▶ [Action item]:
Write out the stretch of lines below that begins at the line with "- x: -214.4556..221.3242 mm" and ends at the line with "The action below", including both, exactly as given and nothing more.

▶ [Dataset extract]:

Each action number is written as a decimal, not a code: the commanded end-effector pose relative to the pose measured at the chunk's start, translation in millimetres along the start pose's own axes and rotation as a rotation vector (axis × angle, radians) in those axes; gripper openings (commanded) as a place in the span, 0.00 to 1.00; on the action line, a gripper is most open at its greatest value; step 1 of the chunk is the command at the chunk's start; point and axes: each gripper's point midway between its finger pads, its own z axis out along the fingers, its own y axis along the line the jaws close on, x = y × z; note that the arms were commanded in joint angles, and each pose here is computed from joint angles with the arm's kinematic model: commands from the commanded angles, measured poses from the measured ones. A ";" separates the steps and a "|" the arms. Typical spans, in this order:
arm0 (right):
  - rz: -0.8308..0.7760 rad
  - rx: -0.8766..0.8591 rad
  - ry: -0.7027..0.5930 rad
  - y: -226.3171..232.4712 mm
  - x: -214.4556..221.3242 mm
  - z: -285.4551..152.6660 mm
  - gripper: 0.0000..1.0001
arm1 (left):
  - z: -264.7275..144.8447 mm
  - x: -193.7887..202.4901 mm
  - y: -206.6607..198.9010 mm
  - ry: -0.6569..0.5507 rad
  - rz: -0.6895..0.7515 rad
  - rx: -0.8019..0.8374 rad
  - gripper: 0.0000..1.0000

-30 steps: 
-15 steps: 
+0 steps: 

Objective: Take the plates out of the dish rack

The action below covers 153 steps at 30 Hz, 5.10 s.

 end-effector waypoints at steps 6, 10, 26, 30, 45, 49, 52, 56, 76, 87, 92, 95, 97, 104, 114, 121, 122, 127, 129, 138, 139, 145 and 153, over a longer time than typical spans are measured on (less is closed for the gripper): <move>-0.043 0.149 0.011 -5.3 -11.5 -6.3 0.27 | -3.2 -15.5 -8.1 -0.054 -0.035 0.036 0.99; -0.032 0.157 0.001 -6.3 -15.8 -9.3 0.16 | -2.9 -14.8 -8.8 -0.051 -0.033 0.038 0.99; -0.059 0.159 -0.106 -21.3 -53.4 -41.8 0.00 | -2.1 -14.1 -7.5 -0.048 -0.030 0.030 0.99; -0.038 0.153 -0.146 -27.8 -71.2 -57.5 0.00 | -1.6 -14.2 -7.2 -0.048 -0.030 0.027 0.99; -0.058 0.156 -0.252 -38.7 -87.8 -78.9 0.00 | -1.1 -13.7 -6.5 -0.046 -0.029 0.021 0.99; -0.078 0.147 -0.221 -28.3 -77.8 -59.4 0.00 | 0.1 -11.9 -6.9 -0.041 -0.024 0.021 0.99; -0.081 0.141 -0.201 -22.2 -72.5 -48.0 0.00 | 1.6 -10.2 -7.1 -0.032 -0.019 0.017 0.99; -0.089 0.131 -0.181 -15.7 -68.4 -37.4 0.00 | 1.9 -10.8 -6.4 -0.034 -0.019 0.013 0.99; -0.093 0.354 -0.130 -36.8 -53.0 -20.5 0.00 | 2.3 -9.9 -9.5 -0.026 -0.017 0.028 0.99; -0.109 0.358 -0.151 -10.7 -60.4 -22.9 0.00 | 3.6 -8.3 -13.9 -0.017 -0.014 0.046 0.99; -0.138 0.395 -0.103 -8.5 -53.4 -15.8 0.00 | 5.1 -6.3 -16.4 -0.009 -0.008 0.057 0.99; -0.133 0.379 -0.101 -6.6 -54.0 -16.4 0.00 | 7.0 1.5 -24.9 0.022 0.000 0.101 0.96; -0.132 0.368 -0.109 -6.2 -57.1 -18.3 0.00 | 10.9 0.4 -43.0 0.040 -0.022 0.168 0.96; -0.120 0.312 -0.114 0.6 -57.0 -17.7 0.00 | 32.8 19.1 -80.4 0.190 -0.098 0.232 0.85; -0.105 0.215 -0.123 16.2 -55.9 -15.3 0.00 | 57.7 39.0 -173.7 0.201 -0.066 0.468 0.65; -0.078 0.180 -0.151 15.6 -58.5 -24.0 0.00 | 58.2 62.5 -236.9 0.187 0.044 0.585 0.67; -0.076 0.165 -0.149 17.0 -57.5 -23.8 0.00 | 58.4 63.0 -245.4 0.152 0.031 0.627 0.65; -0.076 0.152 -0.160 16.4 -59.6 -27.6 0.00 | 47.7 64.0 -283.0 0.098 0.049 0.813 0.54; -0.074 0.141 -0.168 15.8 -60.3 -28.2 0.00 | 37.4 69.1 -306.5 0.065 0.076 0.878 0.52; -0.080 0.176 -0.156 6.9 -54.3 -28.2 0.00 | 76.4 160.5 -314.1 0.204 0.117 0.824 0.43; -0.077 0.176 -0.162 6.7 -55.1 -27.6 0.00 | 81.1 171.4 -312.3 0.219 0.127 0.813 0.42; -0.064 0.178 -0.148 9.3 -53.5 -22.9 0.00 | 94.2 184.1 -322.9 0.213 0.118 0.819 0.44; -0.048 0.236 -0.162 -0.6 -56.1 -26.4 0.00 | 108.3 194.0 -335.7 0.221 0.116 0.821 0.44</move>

▶ [Output below]:
  - x: -214.4556..221.3242 mm
  - z: -285.4551..152.6660 mm
  - gripper: 0.0000..1.0001
arm1 (left):
  - z: -264.7275..144.8447 mm
  - x: -193.7887..202.4901 mm
  - y: -206.6607..198.9010 mm
  - ry: -0.6569..0.5507 rad
  - rz: -0.6895..0.7515 rad
  - rx: -0.8019..0.8374 rad
  - gripper: 0.0000..1.0000

-30 steps: 
-15 steps: 
+0 steps: 

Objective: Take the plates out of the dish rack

The action below covers 153 steps at 30 Hz, 5.10 s.

No additional answer is expected.